Apparently before I was an official Marriott snob, I was one in mindset already because when we toured these other resorts, including the Kahana Falls, we realized althought the Marriott was way more expensive is was still the best value in our book (others will disagree of course) by far so we ended up buying there and have been happy we did ever since.

When we toured they showed us a few of the nice rooms but we walked around on our own we saw some rooms I wouldn't have my dog stay in. 

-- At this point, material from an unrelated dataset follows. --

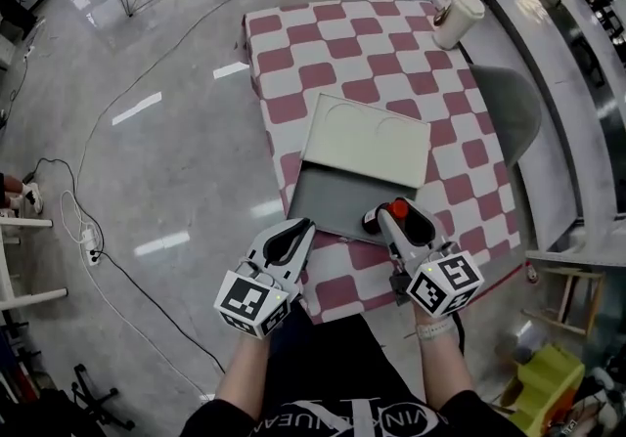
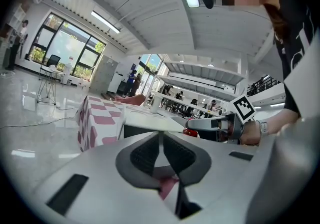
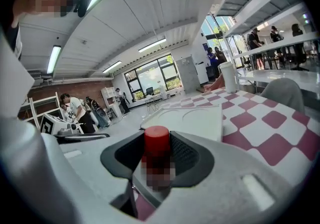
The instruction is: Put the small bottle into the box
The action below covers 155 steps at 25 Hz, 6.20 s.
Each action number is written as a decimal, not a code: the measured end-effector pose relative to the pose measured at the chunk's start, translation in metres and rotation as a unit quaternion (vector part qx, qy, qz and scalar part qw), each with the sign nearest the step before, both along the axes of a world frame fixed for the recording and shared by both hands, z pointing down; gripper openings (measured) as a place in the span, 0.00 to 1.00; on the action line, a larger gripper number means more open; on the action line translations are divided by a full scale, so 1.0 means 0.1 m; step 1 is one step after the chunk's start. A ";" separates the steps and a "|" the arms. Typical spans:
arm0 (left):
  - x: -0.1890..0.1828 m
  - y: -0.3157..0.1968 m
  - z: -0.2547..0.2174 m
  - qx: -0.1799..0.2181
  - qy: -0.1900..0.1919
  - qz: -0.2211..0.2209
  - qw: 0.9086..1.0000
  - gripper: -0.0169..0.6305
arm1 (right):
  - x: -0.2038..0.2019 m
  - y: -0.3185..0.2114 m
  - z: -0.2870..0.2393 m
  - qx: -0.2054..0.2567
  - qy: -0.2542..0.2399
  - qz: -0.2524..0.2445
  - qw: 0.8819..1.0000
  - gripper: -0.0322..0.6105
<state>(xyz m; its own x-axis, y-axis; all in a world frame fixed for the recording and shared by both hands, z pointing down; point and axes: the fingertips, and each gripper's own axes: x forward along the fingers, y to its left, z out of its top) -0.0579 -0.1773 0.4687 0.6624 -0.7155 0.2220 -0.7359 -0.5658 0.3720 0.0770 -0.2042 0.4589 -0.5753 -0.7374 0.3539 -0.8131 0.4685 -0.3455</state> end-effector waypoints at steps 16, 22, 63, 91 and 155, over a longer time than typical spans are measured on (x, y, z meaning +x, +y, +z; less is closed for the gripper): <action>-0.03 0.04 0.07 -0.013 0.005 -0.018 1.000 0.07 | -0.17 0.11 0.17 0.026 0.084 -0.063 0.994 0.29; -0.01 0.07 0.05 -0.016 0.006 -0.019 1.000 0.07 | -0.22 0.15 0.19 0.038 0.110 -0.084 0.990 0.29; -0.01 0.18 0.08 -0.023 0.024 -0.034 0.999 0.07 | -0.26 0.35 0.37 0.021 0.183 -0.129 0.975 0.29; 0.17 0.29 0.07 -0.031 0.028 -0.022 0.999 0.07 | -0.09 0.57 0.31 0.021 0.141 -0.126 0.982 0.32; 0.13 -0.14 -0.95 0.063 0.010 -0.028 0.998 0.07 | 0.26 0.26 -0.92 0.134 0.014 -0.021 0.991 0.06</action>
<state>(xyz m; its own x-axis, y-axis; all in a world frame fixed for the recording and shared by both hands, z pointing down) -0.0452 -0.1914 0.3735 0.6238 -0.7732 0.1143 -0.7607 -0.5670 0.3160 0.1026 -0.1779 0.3673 -0.5997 -0.7830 0.1650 -0.7988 0.5734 -0.1823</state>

So to us its the consistency of Marriott product that compelled us to buy there even though price said otherwise, everything else said Marriott and very few things can be based on price alone.


----------



## BocaBum99 (Jun 9, 2011)

I have visited every timeshare resort on Maui.  I rate Kahana Falls in the bottom 10% of the resorts on the island.


----------



## chewie (Jun 9, 2011)

Isn't this place like the Maui version of what Circus Circus is to Las Vegas?


----------



## Harmina (Jun 13, 2011)

*Kahana Falls*

We bought a one bedroom unit from the developer in 1994. We have never regretted our purchase. We have been back to our home resort many times even enduring the long flight from Toronto, which has always been worth it.
I believe the bad reviews are coming from those that end up in the hotel portion or in the Hale Kipa units. The Hale kipa were originally used to house the workers at the resort. After a few years the workers tired of living at the place where they were employed...so those units were converted to timeshare units.
However those units aren't of the same quality as the Aloha & Falls towers.
I personally think that they have done an amazing job maintaining the units in the condition that they are still in.
With the new trading point value from RCI, we are receiving 45 points for the hotel portion & 49 points for the studio portion = 94 points in total for a one bedroom lock off.  Trading our Kahana Falls has always got us to any resort in the system that we searched. If the resort is as bad as some on here are complaining about, I doubt very much that we would get 94 points for one week.


----------



## slip (Jun 13, 2011)

Most of the time, when I've talked to owners of resorts with bad reviews, I get
responses like Harmina's. There's either a old hotel portion or a portion of the 
resort, mostly the oldest units or worst views that are for exchangers, with the 
better units for the owners. It's one thing to keep in mind when you go through 
reviews. Exchangers often get the leftovers.
Sometimes the bad reviews also come from a rental from condo owners. Where the upkeep is not 
up to the timeshare owners standards. This is one reason why I love it 
when people writing a review put the unit number in the review. I can then find
out if it is a part of the timeshare association or at least by looking at the resort
map finding out where the unit is located.


----------



## Kona Lovers (Jun 14, 2011)

Harmina said:


> We bought a one bedroom unit from the developer in 1994. We have never regretted our purchase. We have been back to our home resort many times even enduring the long flight from Toronto, which has always been worth it.
> I believe the bad reviews are coming from those that end up in the hotel portion or in the Hale Kipa units. The Hale kipa were originally used to house the workers at the resort. After a few years the workers tired of living at the place where they were employed...so those units were converted to timeshare units.
> However those units aren't of the same quality as the Aloha & Falls towers.
> I personally think that they have done an amazing job maintaining the units in the condition that they are still in.
> With the new trading point value from RCI, we are receiving 45 points for the hotel portion & 49 points for the studio portion = 94 points in total for a one bedroom lock off.  Trading our Kahana Falls has always got us to any resort in the system that we searched. If the resort is as bad as some on here are complaining about, I doubt very much that we would get 94 points for one week.



Thank you.  I was about to post something about the Hale Kipa units vs the regular units, but you've presented it so well, I'll just second your post.


----------